US seeks to extend arms embargo, other restrictions on Iranian military activity

“We will return to the United Nations to reimpose sanctions, so that the arms embargo will become permanent next week.”

WASHINGTON DC (Kurdistan 24) – The US State Department affirmed on Wednesday that it intends to continue the prohibition on Iran’s purchase of weapons and certain other military activities, as stipulated in UN resolutions adopted before the 2015 Iran nuclear deal, formally known as the Joint Comprehensive Plan of Action (JCPOA.)

The nuclear deal was enshrined in UN Security Council Resolution 2231, which, among its other provisions, proscribed the sale of weapons to Iran until Oct. 18, 2020.

Speaking to reporters alongside UK Foreign Secretary Dominic Raab, Secretary of State Mike Pompeo explained, “We will return to the United Nations to reimpose sanctions, so that the arms embargo will become permanent next week.”

Later, on Wednesday, Eliot Abrams, the State Department’s Special Representative for Iran and Venezuela, elaborated on Pompeo’s remarks.

“The arms embargo will now be re-imposed indefinitely, and other restrictions will return,” Abrams said, “including the ban on Iran engaging in [uranium] enrichment and reprocessing-related activities; the prohibition on ballistic missile testing and development; and sanctions on the transfer of nuclear and missile-related technologies to Iran.”

The US has been rebuffed on this issue in the Security Council, where Russia and China support Iran. But Abrams suggested that secondary US sanctions would be imposed on parties that try to sell weapons to Iran.

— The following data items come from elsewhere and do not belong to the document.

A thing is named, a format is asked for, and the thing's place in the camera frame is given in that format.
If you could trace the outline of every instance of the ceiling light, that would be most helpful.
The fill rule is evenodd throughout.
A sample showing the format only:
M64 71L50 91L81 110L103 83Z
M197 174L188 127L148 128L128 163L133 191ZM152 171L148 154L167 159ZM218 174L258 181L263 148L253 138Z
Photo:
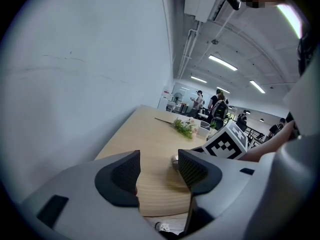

“We will have some announcements over the weekend and more announcements on Monday and then subsequent days next week as to exactly how we are planning to enforce” them, Abrams stated, and “I do think that this will have a very significant impact.

There is a separate European Union (EU) arms embargo on Iran, Abrams explained. European countries have told the US that they did not want the UN arms embargo to end, but “were unable to take any action” to keep it in place.

The EU embargo is set to expire in 2023, and Abrams called on the Europeans to continue their embargo “indefinitely,” as well as “cooperate closely” with Washington “when they see any effort by Russia, China, or anybody else to sell arms to Iran.”

He also noted that all six members of the Saudi-led Gulf Cooperation Council had sent a letter to the Security Council, requesting that the arms embargo on Iran not be allowed to lapse.

“It is astonishing,” Abrams said, “that anyone would think or have thought it sensible to allow the arms embargo on Iran to expire next month, given that regime’s role in destabilizing Iraq, Syria, Yemen, and Lebanon and its continuing support for terrorism.”

The Trump administration has increasingly taken a tough stance toward Iran, particularly after Pompeo replaced Rex Tillerson as Secretary of State and then after David Schenker became Assistant Secretary of State for Near Eastern Affairs in June 2019, assuming a position that had either been vacant or filled by acting assistant secretaries—as Schenker’s Senate confirmation was delayed for months by Sen. Tim Kaine (Democrat, Virginia) in a policy dispute with the White House.

Although from the start, the Trump administration reversed the conciliatory posture toward Iran of its predecessor, many lapses and inconsistencies remained.

The State Department appears now to be systematically addressing them. It has adopted a much tougher position on Iranian activities in Iraq (which has benefitted the Kurdistan Region.)

Read More: The US-Iraq Strategic Dialogue: Good news for the Kurdistan Region

On Monday, Qatar’s Foreign Minister was in Washington for the third session of the US-Qatar Strategic Dialogue. A Saudi-led blockade of its much smaller neighbor has caused it to turn to outside powers, including Iran and Turkey.

“To close the door to increased Iranian meddling, it’s past time to find a solution to the Gulf rift,” Pompeo affirmed during Monday’s meetings. “The Trump administration is eager to see this dispute resolved and to reopen Qatar’s air and land borders currently blocked by other Gulf states.”

Almost certainly, the US is speaking to Riyadh about this as well.

There has already been one spectacular pay-off to this tough, consistent US line, namely the agreements on normalizing ties between Israel and the UAE and Bahrain, which were concluded on Tuesday.

Read More: Israel signs accords with UAE, Bahrain

Those agreements were driven by a shared hostility toward Iran, while they also reflect a measure of confidence that the US can be relied on to help deal with any retaliation from those parties who oppose the accords.